El apareamiento erróneo de la cadena deslizada (SSM, por sus siglas en inglés) es un proceso que produce un apareamiento erróneo de secuencias repetidas cortas entre la cadena madre y la cadena hija durante la síntesis de ADN . [1] Este mecanismo independiente de RecA puede ocurrir durante la replicación o la reparación del ADN y puede ocurrir en la cadena líder o en la cadena rezagada. El SSM puede resultar en un aumento o una disminución en el número de secuencias repetidas cortas. Las secuencias repetidas cortas tienen de 1 a 7 nucleótidos y pueden ser secuencias de ADN repetitivas homogéneas o heterogéneas. [3]
La expresión genética alterada es un resultado del SSM y, dependiendo de dónde se produzca el aumento o la disminución de las secuencias de repetición corta en relación con el promotor, se regulará a nivel de transcripción o traducción. [8] El resultado es una fase ON o OFF de un gen o genes.
La regulación transcripcional (parte inferior de la figura) ocurre de varias maneras. Una forma posible es si las repeticiones están ubicadas en la región promotora en el sitio de unión de la ARN polimerasa , -10 y -35 aguas arriba del gen o los genes. El patógeno oportunista H. influenzae tiene dos promotores orientados de manera divergente y genes de fimbrias hifA y hifB . Las regiones promotoras superpuestas tienen repeticiones del dinucleótido TA en las secuencias -10 y -35. A través de SSM, la región de repetición TA puede experimentar la adición o sustracción de dinucleótidos TA, lo que da como resultado la fase ON o la fase OFF reversibles de la transcripción de hifA y hifB . [3] [9] La segunda forma en que SSM induce la regulación transcripcional es cambiando las secuencias de repetición cortas ubicadas fuera del promotor. Si hay un cambio en la secuencia de repetición corta, puede afectar la unión de una proteína reguladora, como un activador o represor.
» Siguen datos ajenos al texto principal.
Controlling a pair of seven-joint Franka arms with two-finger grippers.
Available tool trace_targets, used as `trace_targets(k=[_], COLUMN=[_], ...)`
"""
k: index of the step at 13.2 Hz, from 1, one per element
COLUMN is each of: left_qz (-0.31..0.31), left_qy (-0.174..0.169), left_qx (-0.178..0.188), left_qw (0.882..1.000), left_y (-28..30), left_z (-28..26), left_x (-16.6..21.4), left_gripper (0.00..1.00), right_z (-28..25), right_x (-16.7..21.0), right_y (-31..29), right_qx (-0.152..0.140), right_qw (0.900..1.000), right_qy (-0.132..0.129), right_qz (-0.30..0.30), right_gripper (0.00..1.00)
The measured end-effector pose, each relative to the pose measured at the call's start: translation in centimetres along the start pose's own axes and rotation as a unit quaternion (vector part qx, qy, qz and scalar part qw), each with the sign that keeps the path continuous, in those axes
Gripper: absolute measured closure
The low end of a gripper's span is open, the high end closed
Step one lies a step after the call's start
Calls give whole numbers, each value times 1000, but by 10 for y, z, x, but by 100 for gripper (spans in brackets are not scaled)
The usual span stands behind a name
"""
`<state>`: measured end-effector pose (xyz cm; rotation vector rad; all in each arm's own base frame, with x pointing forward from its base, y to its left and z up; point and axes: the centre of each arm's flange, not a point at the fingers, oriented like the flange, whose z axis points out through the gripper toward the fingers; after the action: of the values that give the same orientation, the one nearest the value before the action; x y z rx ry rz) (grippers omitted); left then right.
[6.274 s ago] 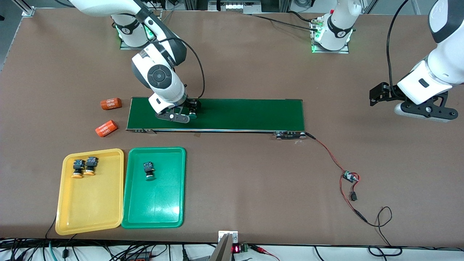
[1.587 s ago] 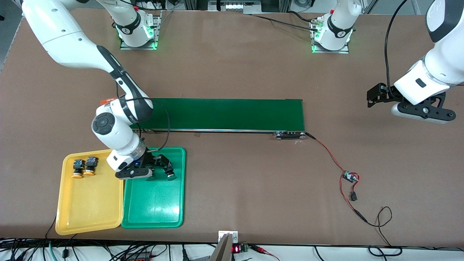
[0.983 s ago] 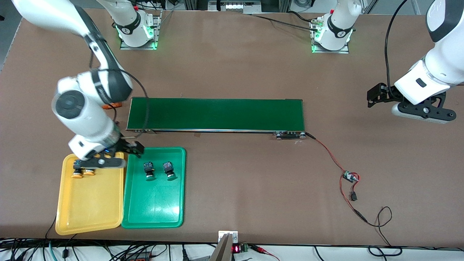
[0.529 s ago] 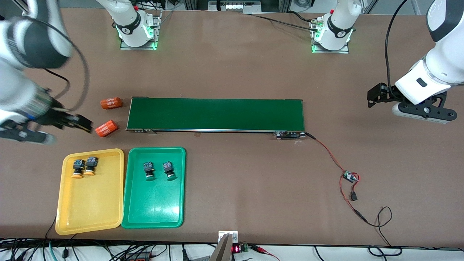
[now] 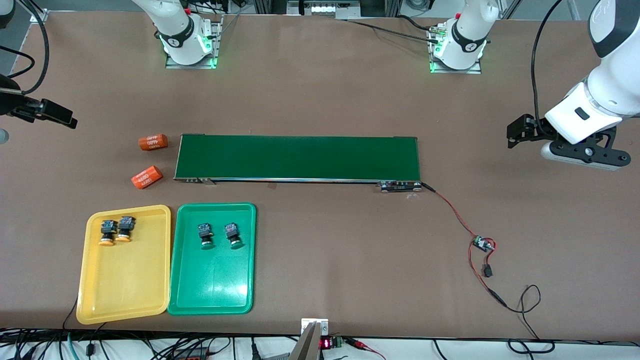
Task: Sort buttons by color to trays
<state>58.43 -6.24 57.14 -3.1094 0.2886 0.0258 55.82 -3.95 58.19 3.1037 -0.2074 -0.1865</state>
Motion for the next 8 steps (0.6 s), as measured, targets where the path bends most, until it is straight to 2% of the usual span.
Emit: trace_targets(k=[8], left_qz=[0], left_qy=[0], left_qx=[0], left_qw=[1000], left_y=[0], left_z=[0], left_x=[0], left_gripper=[0], right_z=[5], right_x=[0], right_y=[-6], right_qx=[-1], right_qw=[1000], right_qy=[-7], right_qz=[-6], right_gripper=[0])
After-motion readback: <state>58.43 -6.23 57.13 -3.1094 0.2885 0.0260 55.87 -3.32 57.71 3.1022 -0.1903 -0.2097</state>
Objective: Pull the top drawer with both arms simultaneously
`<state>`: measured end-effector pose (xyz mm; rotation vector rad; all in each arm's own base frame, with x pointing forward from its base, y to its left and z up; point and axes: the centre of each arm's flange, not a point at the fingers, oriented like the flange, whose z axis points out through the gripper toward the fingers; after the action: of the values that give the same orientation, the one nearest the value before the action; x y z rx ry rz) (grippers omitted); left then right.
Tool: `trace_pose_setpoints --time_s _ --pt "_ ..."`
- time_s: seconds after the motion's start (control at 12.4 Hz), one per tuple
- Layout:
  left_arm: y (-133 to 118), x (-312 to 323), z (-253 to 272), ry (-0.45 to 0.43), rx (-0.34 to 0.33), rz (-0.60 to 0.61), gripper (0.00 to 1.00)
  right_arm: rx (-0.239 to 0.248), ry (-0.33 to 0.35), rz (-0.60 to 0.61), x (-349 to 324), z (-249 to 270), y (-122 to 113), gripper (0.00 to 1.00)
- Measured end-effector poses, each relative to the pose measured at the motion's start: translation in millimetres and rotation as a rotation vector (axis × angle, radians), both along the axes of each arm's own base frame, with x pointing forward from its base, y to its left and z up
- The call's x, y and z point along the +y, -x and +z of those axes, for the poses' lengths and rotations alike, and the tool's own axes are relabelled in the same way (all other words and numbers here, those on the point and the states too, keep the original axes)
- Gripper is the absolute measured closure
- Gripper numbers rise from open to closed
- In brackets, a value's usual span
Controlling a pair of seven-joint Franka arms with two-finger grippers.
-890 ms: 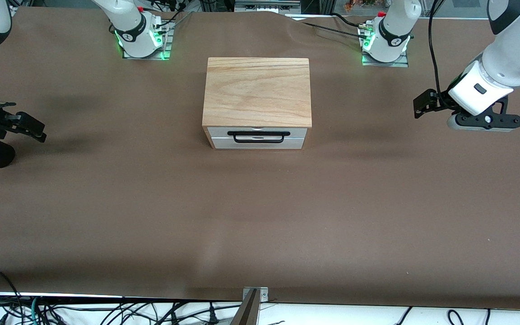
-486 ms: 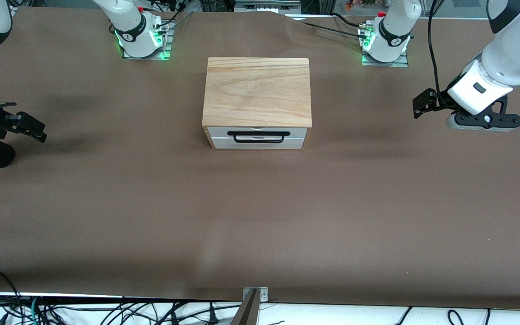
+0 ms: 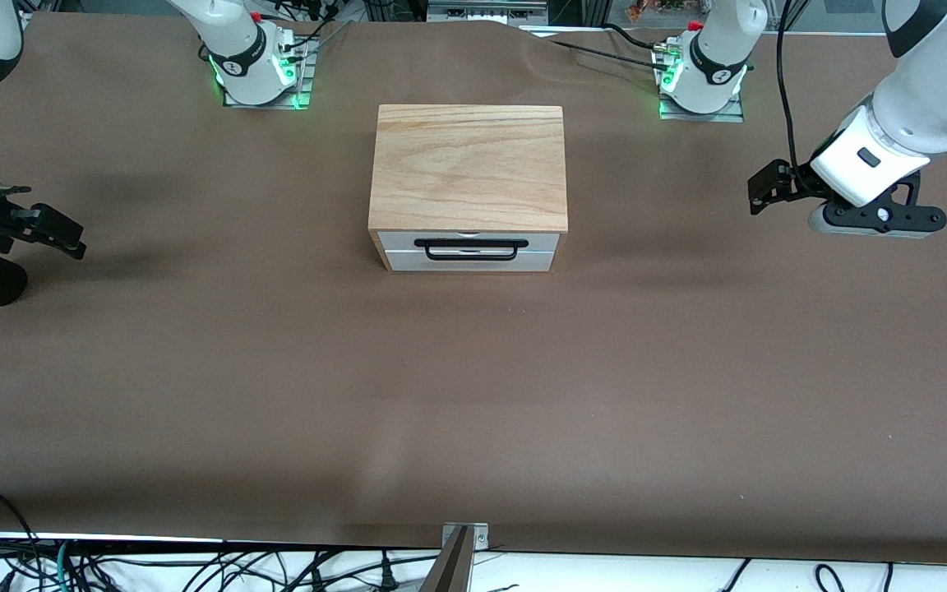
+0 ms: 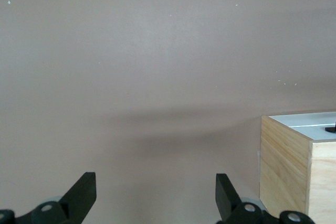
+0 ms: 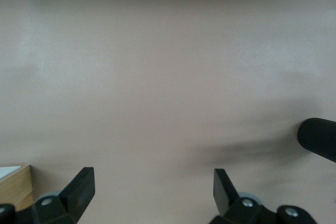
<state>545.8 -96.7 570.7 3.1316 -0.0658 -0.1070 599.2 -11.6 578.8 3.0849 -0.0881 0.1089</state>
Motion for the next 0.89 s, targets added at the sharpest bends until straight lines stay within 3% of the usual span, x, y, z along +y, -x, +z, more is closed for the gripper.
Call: trace_pose_setpoints --time_s 0.89 --pt "-6.5 -1.7 -0.4 0.003 -0.002 -0.002 0.0 0.0 0.0 -0.002 0.1 0.0 0.0 0.0"
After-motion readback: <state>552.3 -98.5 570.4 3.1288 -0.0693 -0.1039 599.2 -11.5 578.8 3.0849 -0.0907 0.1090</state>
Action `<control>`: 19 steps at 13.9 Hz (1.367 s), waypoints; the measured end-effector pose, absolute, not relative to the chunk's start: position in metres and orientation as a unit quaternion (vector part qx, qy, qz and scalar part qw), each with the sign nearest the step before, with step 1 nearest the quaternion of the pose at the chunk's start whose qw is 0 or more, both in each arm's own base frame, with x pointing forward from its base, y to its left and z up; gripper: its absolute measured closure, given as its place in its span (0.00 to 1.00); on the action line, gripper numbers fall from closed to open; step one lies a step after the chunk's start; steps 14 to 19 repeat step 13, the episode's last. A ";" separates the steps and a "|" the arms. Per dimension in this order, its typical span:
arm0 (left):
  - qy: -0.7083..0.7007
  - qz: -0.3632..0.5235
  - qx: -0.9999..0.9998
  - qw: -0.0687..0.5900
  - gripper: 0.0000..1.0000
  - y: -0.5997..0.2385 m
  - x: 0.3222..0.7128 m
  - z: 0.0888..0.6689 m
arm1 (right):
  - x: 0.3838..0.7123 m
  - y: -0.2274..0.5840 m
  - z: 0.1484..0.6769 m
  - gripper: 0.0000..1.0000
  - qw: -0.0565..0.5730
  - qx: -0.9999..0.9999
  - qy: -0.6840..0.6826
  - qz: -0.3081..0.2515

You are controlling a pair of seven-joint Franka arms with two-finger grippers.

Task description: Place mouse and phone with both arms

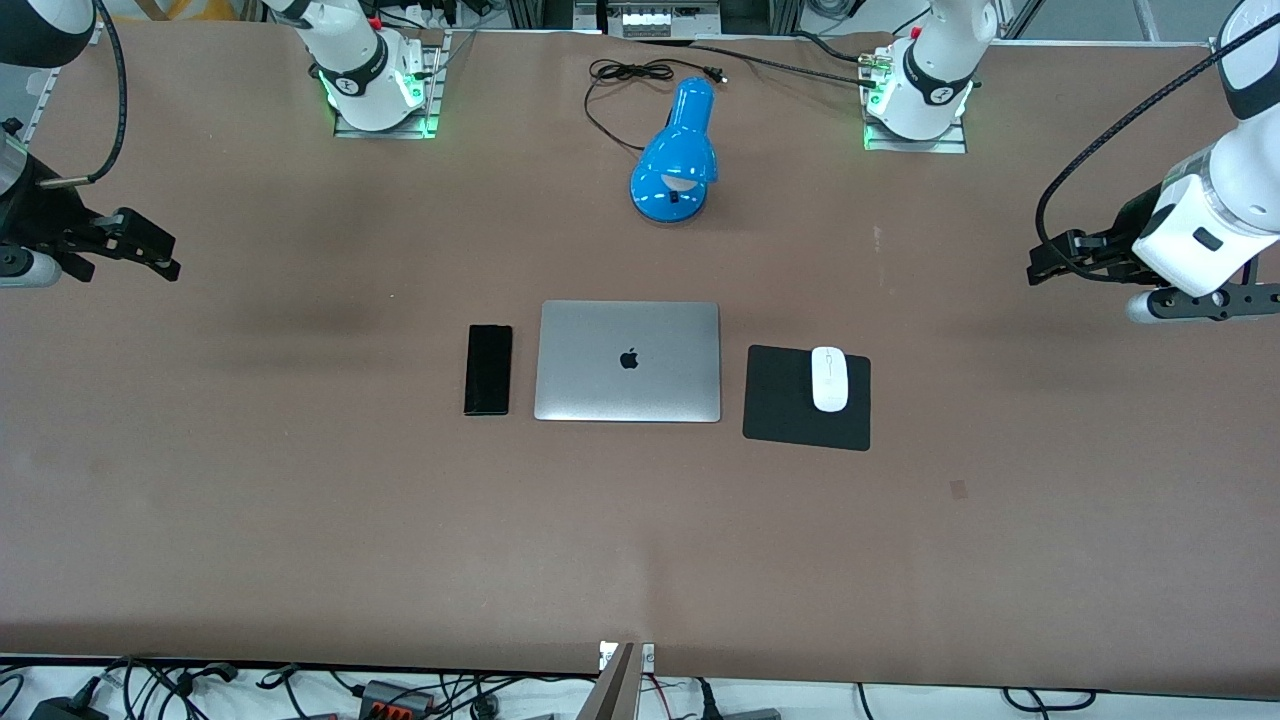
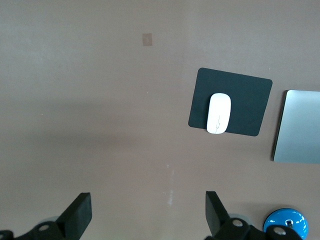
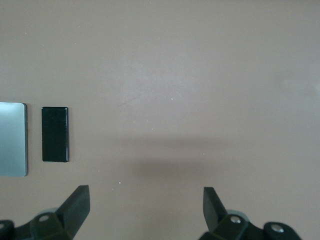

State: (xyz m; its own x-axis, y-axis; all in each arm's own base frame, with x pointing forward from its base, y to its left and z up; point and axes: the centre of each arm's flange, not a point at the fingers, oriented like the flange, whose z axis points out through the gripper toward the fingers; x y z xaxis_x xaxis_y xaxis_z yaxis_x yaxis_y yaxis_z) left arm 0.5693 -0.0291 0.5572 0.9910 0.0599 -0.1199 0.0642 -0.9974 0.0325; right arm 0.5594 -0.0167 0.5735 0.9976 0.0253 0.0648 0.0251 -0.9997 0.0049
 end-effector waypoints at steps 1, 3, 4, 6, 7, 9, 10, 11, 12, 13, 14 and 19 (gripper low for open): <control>0.027 -0.060 0.998 0.018 0.00 -0.028 0.570 0.557 | 0.560 -0.016 0.573 0.00 -0.005 0.999 0.011 0.033; 0.019 -0.060 0.998 0.019 0.00 -0.028 0.570 0.556 | 0.559 -0.017 0.574 0.00 -0.012 0.999 0.008 0.033; 0.017 -0.060 0.998 0.019 0.00 -0.028 0.570 0.556 | 0.559 -0.017 0.574 0.00 -0.012 0.999 0.008 0.031; 0.014 -0.060 0.998 0.019 0.00 -0.028 0.570 0.556 | 0.558 -0.017 0.574 0.00 -0.012 1.000 0.008 0.028; 0.013 -0.060 0.998 0.019 0.00 -0.028 0.570 0.556 | 0.557 -0.017 0.575 0.00 -0.012 1.000 0.008 0.028; 0.004 -0.060 0.998 0.020 0.00 -0.028 0.570 0.556 | 0.557 -0.017 0.577 0.00 -0.012 0.999 0.008 0.029; -0.011 -0.060 0.998 0.021 0.00 -0.029 0.570 0.556 | 0.557 -0.017 0.577 0.00 -0.012 0.999 0.007 0.029; -0.028 -0.059 0.998 0.022 0.00 -0.029 0.570 0.556 | 0.557 -0.017 0.577 0.00 -0.012 0.999 0.006 0.029; -0.042 -0.059 0.997 0.023 0.00 -0.029 0.570 0.556 | 0.557 -0.017 0.578 0.00 -0.012 0.999 0.006 0.029; -0.048 -0.059 0.997 0.023 0.00 -0.029 0.570 0.556 | 0.556 -0.018 0.579 0.00 -0.012 0.999 0.006 0.030; -0.048 -0.059 0.997 0.023 0.00 -0.029 0.570 0.556 | 0.556 -0.018 0.579 0.00 -0.012 0.999 0.006 0.030; -0.048 -0.059 0.997 0.023 0.00 -0.029 0.570 0.556 | 0.556 -0.018 0.579 0.00 -0.012 0.999 0.006 0.030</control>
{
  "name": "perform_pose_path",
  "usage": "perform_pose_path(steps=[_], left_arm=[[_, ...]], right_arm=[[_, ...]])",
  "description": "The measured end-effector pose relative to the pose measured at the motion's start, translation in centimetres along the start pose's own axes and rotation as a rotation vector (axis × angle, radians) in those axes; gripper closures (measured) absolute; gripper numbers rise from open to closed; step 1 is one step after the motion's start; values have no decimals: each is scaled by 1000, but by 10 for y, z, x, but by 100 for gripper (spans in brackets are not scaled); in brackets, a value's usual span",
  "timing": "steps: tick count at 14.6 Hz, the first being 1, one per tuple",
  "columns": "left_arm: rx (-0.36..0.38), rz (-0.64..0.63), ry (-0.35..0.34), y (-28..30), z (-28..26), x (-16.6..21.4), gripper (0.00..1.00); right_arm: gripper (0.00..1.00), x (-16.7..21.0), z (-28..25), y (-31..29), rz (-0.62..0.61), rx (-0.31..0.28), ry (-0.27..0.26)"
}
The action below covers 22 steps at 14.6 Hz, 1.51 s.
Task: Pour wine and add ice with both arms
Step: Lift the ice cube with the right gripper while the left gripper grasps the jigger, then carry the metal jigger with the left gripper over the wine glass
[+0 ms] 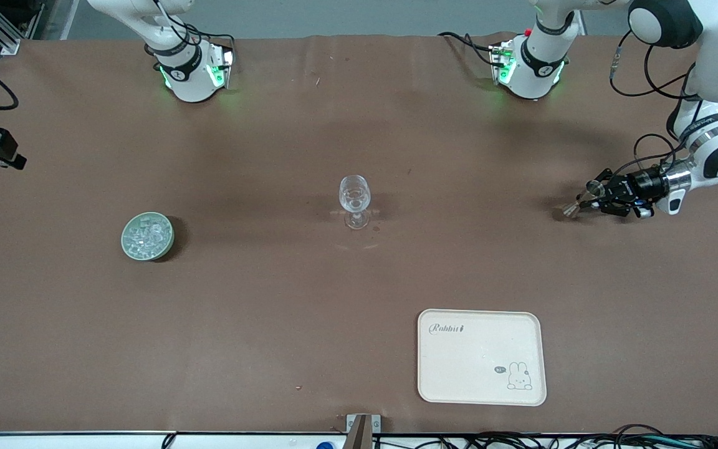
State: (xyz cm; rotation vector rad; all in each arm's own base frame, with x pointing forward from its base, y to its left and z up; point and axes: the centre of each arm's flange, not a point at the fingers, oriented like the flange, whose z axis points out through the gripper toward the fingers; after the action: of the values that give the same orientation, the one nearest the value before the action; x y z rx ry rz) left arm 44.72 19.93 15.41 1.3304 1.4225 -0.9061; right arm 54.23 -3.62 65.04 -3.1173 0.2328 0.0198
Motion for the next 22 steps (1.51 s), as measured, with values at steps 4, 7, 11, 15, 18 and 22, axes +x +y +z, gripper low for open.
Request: perform_pose_path(steps=[4, 7, 11, 15, 18, 22], left_arm=[[79, -1, 2, 30, 5, -50, 80], [150, -11, 35, 55, 27, -108, 80], [201, -35, 137, 89, 117, -205, 80], [223, 3, 242, 68, 216, -268, 80], [235, 34, 329, 36, 280, -285, 80], [217, 53, 432, -3, 360, -307, 80]], right_arm=[[77, 0, 0, 0, 1, 0, 0], [77, 0, 0, 0, -1, 0, 1], [77, -1, 0, -11, -20, -1, -1], [77, -1, 0, -2, -4, -1, -4], [77, -1, 0, 1, 1, -1, -7], [77, -1, 0, 2, 4, -1, -9]])
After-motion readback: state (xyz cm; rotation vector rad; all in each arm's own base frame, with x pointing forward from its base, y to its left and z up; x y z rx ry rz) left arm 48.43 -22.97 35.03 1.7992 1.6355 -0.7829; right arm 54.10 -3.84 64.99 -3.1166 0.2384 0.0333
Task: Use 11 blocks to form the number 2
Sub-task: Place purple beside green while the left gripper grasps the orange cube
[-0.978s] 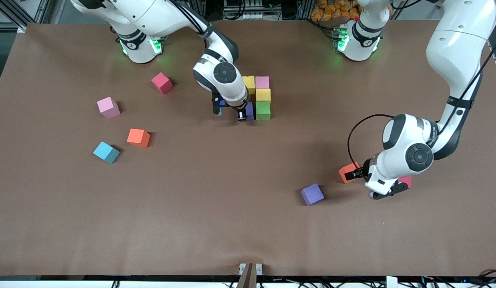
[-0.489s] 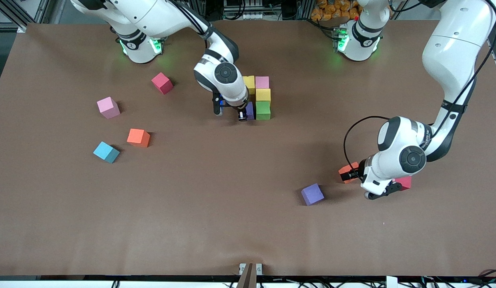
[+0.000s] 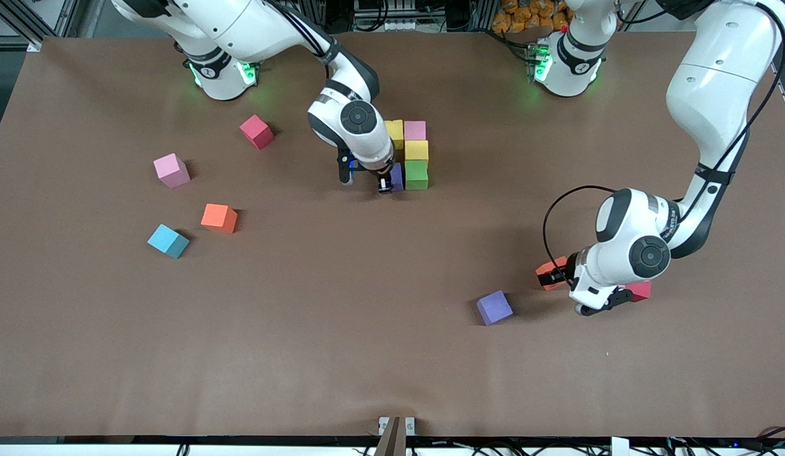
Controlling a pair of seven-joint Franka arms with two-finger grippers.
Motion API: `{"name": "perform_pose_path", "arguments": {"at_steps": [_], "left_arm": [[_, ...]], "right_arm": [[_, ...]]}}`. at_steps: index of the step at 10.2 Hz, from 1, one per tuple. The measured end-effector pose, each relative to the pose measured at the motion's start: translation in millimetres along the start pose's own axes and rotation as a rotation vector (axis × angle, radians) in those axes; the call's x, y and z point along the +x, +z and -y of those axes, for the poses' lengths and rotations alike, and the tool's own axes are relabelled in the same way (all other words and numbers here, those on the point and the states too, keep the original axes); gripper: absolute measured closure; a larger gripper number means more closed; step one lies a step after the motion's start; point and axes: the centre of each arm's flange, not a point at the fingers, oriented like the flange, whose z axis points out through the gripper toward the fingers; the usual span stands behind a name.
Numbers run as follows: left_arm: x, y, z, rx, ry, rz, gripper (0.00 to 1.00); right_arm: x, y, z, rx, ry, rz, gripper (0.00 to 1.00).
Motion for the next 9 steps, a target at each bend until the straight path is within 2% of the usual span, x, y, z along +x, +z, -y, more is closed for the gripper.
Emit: {"name": "perform_pose_path", "arguments": {"at_steps": [5, 6, 7, 8, 9], "left_arm": [[0, 6, 0, 0.001, 0.022, 0.005, 0.0], [1, 5, 0, 0.0, 0.049, 0.002, 0.1], [4, 2, 2, -0.003, 0.073, -0.004, 0.11], [7, -4, 1, -0.005, 0.09, -0.016, 0.23], [8, -9, 1, -0.006, 0.106, -0.024, 0.26]], "right_arm": [[-4, 0, -1, 0.007, -0.008, -0.01, 0.44], [-5, 0, -2, 0.008, -0.011, -0.01, 0.44], [-6, 1, -3, 0.009, -0.015, -0.011, 0.44], [-8, 2, -6, 0.011, -0.024, -0.015, 0.44], [-10, 2, -7, 0.016, -0.03, -0.021, 0.44]]}}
También puede conducir a diferencias en la estabilidad postranscripcional del ARNm. [5]
La traducción de una proteína puede ser regulada por SSM si las secuencias de repetición cortas están en la región codificante del gen (parte superior de la figura). Cambiar el número de repeticiones en el marco de lectura abierto puede afectar la secuencia de codones al agregar un codón de terminación prematuro o al cambiar la secuencia de la proteína. Esto a menudo da como resultado una proteína truncada (en el caso de un codón de terminación prematuro) y/o no funcional.